(WORK ORDER):
Reproduce the lines below exactly, starting at the one containing "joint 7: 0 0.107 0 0" and stopping at the final line.
(Beginning of DATASET RECORDS)
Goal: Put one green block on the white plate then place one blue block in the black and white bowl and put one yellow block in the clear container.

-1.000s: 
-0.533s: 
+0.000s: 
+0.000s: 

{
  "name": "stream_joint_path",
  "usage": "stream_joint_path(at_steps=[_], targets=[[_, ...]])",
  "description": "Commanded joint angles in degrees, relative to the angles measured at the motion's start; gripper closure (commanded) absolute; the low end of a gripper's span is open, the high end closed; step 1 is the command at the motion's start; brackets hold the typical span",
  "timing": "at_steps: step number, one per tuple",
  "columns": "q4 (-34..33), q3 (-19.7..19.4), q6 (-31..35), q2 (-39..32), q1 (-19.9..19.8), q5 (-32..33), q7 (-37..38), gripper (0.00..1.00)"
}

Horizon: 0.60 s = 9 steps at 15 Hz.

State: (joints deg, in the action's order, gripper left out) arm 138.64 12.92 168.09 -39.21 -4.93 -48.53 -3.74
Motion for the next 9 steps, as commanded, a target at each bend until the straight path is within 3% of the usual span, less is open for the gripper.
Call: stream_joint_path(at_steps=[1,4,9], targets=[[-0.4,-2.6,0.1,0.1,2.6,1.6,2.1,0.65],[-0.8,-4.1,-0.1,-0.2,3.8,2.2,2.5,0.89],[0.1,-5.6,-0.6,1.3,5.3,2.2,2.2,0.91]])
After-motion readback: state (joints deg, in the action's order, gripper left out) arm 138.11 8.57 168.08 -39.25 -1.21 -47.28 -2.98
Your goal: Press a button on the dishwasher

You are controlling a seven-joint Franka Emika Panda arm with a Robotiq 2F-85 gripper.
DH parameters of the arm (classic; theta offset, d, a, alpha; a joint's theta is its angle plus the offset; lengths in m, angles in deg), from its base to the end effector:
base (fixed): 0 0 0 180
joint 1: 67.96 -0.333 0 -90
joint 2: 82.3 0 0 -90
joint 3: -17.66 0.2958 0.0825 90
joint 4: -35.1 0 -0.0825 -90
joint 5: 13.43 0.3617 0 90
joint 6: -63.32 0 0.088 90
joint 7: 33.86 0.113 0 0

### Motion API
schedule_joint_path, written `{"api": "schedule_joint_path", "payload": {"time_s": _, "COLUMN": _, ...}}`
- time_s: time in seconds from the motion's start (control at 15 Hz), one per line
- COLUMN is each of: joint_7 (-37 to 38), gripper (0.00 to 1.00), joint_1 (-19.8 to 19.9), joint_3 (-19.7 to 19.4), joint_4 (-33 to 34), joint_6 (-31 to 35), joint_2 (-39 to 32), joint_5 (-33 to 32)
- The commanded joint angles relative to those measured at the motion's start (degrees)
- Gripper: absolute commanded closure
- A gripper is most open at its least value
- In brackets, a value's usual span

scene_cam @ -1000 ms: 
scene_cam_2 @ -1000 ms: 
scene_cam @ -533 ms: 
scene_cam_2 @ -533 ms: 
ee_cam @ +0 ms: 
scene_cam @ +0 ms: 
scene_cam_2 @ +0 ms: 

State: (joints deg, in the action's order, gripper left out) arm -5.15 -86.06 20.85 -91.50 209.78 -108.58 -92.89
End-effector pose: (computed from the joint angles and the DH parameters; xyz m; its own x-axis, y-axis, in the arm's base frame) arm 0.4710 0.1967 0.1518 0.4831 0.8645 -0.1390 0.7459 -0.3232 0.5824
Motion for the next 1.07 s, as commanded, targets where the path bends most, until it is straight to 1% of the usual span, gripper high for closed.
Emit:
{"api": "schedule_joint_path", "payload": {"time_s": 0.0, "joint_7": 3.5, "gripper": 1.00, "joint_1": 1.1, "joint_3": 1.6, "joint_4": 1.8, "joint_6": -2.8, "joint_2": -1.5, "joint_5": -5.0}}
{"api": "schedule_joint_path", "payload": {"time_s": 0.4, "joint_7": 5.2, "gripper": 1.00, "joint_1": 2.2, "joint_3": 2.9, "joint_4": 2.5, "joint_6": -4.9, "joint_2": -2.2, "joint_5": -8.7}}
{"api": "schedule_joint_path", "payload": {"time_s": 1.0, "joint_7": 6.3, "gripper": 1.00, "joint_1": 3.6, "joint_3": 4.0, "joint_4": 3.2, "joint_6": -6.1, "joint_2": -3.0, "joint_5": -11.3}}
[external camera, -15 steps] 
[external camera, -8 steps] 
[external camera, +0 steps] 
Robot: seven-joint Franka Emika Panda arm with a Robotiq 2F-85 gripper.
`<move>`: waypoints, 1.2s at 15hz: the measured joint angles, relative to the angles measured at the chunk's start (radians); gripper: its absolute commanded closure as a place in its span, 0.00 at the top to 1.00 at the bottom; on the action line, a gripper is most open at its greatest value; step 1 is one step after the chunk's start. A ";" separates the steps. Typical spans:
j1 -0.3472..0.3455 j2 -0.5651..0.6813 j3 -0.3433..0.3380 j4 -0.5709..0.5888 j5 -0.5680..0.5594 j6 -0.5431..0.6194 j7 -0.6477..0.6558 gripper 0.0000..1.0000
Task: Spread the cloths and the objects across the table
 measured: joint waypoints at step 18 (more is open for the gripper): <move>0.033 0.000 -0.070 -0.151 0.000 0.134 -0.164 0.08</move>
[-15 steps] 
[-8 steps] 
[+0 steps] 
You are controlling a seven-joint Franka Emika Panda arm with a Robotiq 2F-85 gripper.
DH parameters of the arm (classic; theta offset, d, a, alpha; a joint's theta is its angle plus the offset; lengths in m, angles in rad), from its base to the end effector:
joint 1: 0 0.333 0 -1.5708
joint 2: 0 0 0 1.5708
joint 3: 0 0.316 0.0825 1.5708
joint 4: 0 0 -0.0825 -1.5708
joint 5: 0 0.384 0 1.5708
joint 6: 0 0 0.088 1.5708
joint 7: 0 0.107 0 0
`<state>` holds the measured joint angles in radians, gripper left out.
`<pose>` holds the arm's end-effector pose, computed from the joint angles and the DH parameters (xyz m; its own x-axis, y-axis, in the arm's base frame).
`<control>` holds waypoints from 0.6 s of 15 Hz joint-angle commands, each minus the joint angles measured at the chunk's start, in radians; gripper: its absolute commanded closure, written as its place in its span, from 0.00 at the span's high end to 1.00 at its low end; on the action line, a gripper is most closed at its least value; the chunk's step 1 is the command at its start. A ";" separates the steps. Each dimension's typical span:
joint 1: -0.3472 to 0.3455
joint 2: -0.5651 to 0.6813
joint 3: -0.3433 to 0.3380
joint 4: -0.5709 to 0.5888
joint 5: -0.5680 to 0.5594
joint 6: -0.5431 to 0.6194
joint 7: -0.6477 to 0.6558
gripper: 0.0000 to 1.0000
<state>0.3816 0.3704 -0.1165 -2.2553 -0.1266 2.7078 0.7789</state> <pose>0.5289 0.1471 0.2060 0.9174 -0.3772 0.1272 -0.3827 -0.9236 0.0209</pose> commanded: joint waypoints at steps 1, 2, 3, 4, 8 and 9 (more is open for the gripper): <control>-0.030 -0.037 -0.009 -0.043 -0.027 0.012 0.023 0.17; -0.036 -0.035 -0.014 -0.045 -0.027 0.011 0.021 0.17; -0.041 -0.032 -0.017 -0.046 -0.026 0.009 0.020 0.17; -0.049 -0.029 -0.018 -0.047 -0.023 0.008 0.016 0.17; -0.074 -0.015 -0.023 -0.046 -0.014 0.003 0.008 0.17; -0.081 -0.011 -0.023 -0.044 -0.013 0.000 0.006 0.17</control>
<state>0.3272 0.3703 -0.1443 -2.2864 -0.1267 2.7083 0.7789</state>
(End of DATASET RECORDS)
(TASK RESULT):
joint 7: 0 0.107 0 0
`<state>` holds the measured joint angles in radians, gripper left out.
`<pose>` holds the arm's end-effector pose, computed from the joint angles and the DH parameters (xyz m; its own x-axis, y-axis, in the arm's base frame).
`<control>` holds waypoints from 0.6 s of 15 Hz joint-angle commands, each minus the joint angles measured at the chunk's start, in radians; gripper: its absolute commanded closure, written as its place in its span, from 0.00 at the span's high end to 1.00 at its low end; on the action line, a gripper is most closed at its least value; the chunk's step 1 is the command at its start. A ";" separates the steps. Each dimension's typical span:
joint 1: -0.3472 to 0.3455
joint 2: -0.5651 to 0.6813
joint 3: -0.3433 to 0.3380
joint 4: -0.5709 to 0.5888
joint 5: -0.5680 to 0.5594
joint 6: -0.5431 to 0.6194
joint 7: -0.6477 to 0.6558
gripper: 0.0000 to 1.0000
<state>0.3816 0.3704 -0.1165 -2.2553 -0.1266 2.7078 0.7789</state> <pose>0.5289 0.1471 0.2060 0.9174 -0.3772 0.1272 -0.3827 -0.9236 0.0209</pose> commanded: joint waypoints at steps 1, 2, 3, 4, 8 and 9 (more is open for the gripper): <control>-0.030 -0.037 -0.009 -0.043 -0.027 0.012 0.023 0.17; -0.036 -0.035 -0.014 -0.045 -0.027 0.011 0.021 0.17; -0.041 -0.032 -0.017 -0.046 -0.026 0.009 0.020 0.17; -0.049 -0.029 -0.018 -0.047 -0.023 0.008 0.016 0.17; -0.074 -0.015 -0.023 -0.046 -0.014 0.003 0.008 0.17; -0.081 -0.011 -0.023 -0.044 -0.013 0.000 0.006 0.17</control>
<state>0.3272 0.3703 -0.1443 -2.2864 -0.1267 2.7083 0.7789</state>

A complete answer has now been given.